--- START ---

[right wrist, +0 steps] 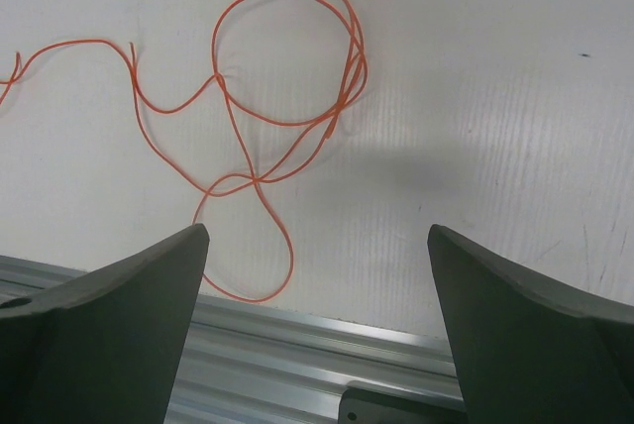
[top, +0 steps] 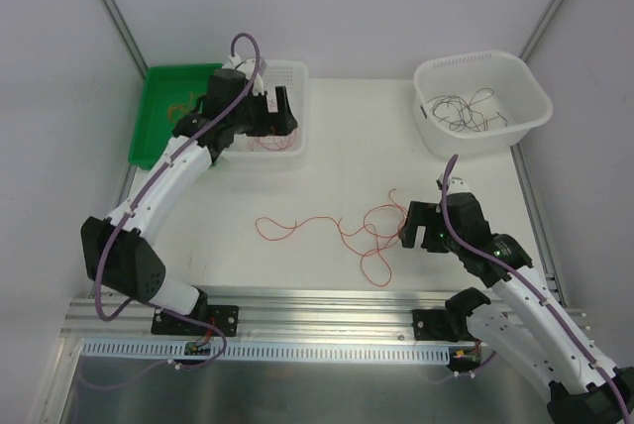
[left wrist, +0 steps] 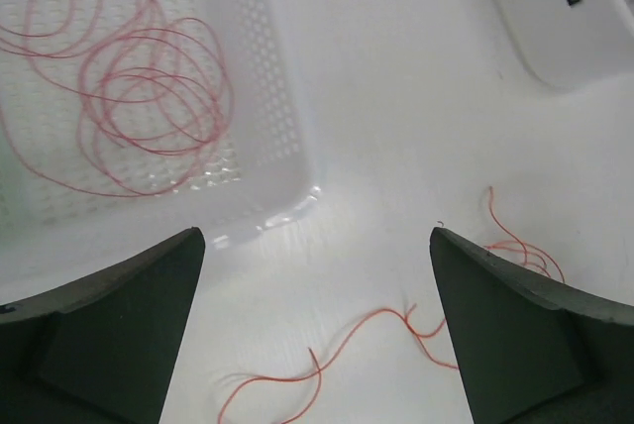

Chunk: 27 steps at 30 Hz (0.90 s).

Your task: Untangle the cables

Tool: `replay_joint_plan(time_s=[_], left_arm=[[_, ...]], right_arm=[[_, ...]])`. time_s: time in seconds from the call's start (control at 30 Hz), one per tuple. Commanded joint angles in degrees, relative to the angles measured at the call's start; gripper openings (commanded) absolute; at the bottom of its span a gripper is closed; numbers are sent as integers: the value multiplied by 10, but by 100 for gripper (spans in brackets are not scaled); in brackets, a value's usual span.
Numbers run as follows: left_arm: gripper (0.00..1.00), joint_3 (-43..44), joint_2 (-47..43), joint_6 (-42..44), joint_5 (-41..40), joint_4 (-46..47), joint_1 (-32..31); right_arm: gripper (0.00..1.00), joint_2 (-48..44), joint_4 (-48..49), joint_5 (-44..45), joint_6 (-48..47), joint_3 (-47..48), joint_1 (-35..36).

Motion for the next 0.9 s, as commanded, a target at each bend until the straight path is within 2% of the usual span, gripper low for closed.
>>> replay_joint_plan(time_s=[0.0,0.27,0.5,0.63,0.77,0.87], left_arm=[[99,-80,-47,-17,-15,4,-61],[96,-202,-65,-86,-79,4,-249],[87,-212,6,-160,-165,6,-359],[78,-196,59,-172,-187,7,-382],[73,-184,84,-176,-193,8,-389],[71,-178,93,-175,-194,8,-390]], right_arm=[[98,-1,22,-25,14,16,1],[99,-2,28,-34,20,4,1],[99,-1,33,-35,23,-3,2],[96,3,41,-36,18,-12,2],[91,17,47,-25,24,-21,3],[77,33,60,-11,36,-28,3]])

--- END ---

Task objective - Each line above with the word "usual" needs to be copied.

Exercise answer -
Tool: `replay_joint_plan(time_s=[_], left_arm=[[_, ...]], right_arm=[[_, ...]])`. time_s: time in seconds from the call's start (control at 30 Hz), one per tuple. Commanded joint angles in degrees, relative to the angles measured at the call's start; gripper openings (commanded) absolute; at the bottom of its span a gripper is closed; numbers are sent as integers: the value multiplied by 10, but by 100 for gripper (spans in brackets are not scaled); in brackets, a value's usual span.
Motion for the next 0.9 s, as commanded, a target at each bend until the straight path is within 2% of the usual span, gripper low for closed.

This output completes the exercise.